TASK DETAILS:
Would you mind restating all of the records word for word, skipping the pictures?

Stored records:
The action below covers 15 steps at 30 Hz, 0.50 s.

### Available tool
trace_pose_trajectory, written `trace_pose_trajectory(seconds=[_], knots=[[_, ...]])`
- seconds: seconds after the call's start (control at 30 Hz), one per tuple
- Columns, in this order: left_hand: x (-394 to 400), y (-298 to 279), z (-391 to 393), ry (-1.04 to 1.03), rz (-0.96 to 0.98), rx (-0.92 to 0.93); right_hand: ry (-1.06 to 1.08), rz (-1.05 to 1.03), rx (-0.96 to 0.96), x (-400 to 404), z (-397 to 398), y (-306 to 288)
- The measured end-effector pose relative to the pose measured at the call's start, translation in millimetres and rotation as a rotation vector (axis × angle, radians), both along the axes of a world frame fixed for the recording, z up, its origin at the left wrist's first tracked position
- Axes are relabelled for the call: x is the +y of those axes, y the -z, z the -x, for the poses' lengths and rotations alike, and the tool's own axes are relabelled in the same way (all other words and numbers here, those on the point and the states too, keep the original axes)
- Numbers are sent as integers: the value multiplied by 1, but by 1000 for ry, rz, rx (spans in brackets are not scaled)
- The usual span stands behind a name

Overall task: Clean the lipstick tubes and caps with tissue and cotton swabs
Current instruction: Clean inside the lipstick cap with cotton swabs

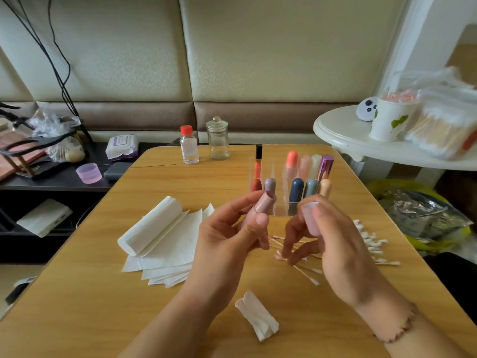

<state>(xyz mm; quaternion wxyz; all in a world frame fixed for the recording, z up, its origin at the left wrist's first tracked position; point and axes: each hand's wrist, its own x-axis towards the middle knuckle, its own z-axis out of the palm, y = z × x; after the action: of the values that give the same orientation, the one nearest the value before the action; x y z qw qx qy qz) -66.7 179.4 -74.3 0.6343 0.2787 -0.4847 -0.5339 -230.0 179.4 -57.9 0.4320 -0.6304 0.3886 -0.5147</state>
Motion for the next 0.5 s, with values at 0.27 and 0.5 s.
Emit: trace_pose_trajectory(seconds=[0.27, 0.5], knots=[[-3, 4, -1, 9, -5, -11, 8, 70, 51, -1, 7, -4], [-3, 5, 0, -108, 8, -162, 40, 149, 43, -1, 8, -5]])
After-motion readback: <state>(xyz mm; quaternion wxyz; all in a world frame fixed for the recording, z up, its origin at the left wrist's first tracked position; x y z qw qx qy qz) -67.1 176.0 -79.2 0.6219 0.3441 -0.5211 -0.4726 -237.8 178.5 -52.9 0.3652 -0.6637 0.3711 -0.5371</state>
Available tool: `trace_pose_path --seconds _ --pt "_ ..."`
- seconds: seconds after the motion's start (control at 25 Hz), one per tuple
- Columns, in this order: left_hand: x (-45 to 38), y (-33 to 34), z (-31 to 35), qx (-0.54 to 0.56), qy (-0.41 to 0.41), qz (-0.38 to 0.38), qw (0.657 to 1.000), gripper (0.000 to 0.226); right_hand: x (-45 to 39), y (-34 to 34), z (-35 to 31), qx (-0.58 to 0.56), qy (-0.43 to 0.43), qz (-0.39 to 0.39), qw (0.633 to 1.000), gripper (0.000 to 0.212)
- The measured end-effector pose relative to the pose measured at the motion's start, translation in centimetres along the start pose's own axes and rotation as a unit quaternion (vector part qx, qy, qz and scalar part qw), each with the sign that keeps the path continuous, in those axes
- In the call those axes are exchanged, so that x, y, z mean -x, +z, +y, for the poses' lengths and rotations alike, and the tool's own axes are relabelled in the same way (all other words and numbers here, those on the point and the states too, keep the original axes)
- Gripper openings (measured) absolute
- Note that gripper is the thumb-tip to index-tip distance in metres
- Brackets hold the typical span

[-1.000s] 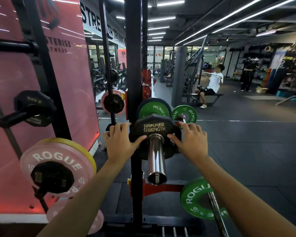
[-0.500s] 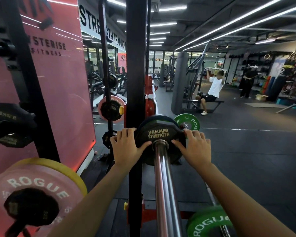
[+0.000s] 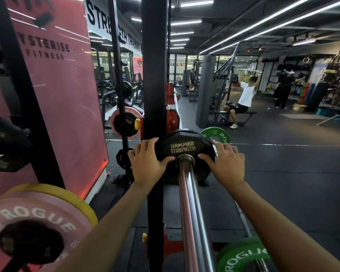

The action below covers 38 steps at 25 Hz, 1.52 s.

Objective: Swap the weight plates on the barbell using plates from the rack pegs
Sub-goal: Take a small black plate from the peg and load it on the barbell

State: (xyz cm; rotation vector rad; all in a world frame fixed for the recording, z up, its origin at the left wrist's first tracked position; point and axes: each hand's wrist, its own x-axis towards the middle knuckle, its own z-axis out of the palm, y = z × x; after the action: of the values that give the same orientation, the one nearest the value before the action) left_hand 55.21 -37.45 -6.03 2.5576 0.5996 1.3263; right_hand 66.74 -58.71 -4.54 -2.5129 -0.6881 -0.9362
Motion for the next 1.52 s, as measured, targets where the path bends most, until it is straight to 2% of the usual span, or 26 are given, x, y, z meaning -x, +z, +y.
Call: trace_pose_path --seconds 0.4,0.64,1.04,1.52 --pt "5.3 -3.8 1.2 -0.015 0.011 0.004 1.000 0.062 5.4 -4.4 0.6 0.000 -0.010 -0.038 0.999 0.061" --pt "9.4 -10.0 3.9 -0.015 0.008 -0.004 1.000 0.060 9.6 -10.5 -0.2 0.003 -0.021 -0.038 0.999 0.057" --pt "21.6 -21.6 6.2 -0.040 0.027 -0.024 0.999 0.053 23.5 -21.6 -2.9 -0.037 -0.028 -0.043 0.998 0.056" --pt "27.0 -33.6 3.5 -0.046 0.056 -0.032 0.997 0.054 31.4 -30.4 -10.3 0.006 -0.027 -0.032 0.999 0.059"
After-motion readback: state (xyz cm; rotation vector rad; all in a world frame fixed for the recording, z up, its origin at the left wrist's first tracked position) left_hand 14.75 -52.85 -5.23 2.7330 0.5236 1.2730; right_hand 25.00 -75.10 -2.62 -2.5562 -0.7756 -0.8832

ANSWER SECTION:
The action below covers 15 steps at 30 Hz, 0.50 s.

### Available tool
trace_pose_trajectory, written `trace_pose_trajectory(seconds=[_], knots=[[_, ...]])`
- seconds: seconds after the call's start (control at 30 Hz), one per tuple
- Columns, in this order: left_hand: x (-394 to 400), y (-298 to 279), z (-391 to 393), ry (-1.04 to 1.03), rz (-0.96 to 0.98), rx (-0.92 to 0.93); right_hand: ry (-1.06 to 1.08), rz (-1.05 to 1.03), rx (-0.96 to 0.96), x (-400 to 404), z (-397 to 398), y (-306 to 288)
- The measured end-effector pose relative to the pose measured at the call's start, translation in millimetres and rotation as a rotation vector (axis × angle, radians), both along the axes of a world frame fixed for the recording, z up, its origin at the left wrist's first tracked position
- Axes are relabelled for the call: x is the +y of those axes, y the -z, z the -x, for the poses' lengths and rotations alike, and the tool's own axes are relabelled in the same way (all other words and numbers here, those on the point and the states too, keep the original axes)
- Numbers are sent as integers: the value multiplied by 1, but by 1000 for ry, rz, rx (spans in brackets are not scaled)
- The usual span stands behind a name

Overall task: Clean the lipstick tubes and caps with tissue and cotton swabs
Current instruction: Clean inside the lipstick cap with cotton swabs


<state>(xyz mm; quaternion wxyz; all in a world frame fixed for the recording, z up, its origin at the left wrist's first tracked position; point and axes: each hand's wrist, its own x-axis towards the middle knuckle, its own z-axis out of the palm, y = z × x; after the action: of the values that give the same orientation, the one nearest the value before the action; x y z qw qx qy qz) -66.7 179.4 -74.3 0.6343 0.2787 -0.4847 -0.5339 -230.0 179.4 -57.9 0.4320 -0.6304 0.3886 -0.5147</state>
Motion for the next 0.5 s, with values at 0.27 and 0.5 s.
Emit: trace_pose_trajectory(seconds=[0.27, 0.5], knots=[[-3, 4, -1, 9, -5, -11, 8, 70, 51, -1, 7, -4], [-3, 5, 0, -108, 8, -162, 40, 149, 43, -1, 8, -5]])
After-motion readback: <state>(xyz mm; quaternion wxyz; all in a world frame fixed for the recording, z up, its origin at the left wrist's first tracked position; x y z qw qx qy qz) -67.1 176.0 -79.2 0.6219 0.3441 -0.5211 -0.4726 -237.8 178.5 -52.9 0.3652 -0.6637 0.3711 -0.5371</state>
Available tool: `trace_pose_path --seconds _ --pt "_ ..."`
- seconds: seconds after the motion's start (control at 25 Hz), one per tuple
- Columns, in this order: left_hand: x (-45 to 38), y (-33 to 34), z (-31 to 35), qx (-0.54 to 0.56), qy (-0.41 to 0.41), qz (-0.38 to 0.38), qw (0.657 to 1.000), gripper (0.000 to 0.226); right_hand: x (-45 to 39), y (-34 to 34), z (-35 to 31), qx (-0.58 to 0.56), qy (-0.43 to 0.43), qz (-0.39 to 0.39), qw (0.633 to 1.000), gripper (0.000 to 0.212)
- The measured end-effector pose relative to the pose measured at the motion's start, translation in centimetres along the start pose's own axes and rotation as a unit quaternion (vector part qx, qy, qz and scalar part qw), each with the sign that keeps the path continuous, in those axes
- In the call those axes are exchanged, so that x, y, z mean -x, +z, +y, for the poses' lengths and rotations alike, and the tool's own axes are relabelled in the same way (all other words and numbers here, those on the point and the states too, keep the original axes)
- Gripper openings (measured) absolute
- Note that gripper is the thumb-tip to index-tip distance in metres
- Brackets hold the typical span

[-1.000s] 
[-0.500s] 
[+0.000s] 

The action below covers 38 steps at 25 Hz, 1.52 s.

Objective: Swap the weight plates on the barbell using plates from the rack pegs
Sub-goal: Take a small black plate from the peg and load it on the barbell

State: (xyz cm; rotation vector rad; all in a world frame fixed for the recording, z up, its origin at the left wrist's first tracked position; point and axes: each hand's wrist, its own x-axis towards the middle knuckle, its own z-axis out of the palm, y = z × x; after the action: of the values that give the same orientation, the one nearest the value before the action) left_hand 55.21 -37.45 -6.03 2.5576 0.5996 1.3263; right_hand 66.74 -58.71 -4.54 -2.5129 -0.6881 -0.9362
Motion for the next 1.52 s, as measured, targets where the path bends most, until it is straight to 2% of the usual span, or 26 are given, x, y, z meaning -x, +z, +y.
Call: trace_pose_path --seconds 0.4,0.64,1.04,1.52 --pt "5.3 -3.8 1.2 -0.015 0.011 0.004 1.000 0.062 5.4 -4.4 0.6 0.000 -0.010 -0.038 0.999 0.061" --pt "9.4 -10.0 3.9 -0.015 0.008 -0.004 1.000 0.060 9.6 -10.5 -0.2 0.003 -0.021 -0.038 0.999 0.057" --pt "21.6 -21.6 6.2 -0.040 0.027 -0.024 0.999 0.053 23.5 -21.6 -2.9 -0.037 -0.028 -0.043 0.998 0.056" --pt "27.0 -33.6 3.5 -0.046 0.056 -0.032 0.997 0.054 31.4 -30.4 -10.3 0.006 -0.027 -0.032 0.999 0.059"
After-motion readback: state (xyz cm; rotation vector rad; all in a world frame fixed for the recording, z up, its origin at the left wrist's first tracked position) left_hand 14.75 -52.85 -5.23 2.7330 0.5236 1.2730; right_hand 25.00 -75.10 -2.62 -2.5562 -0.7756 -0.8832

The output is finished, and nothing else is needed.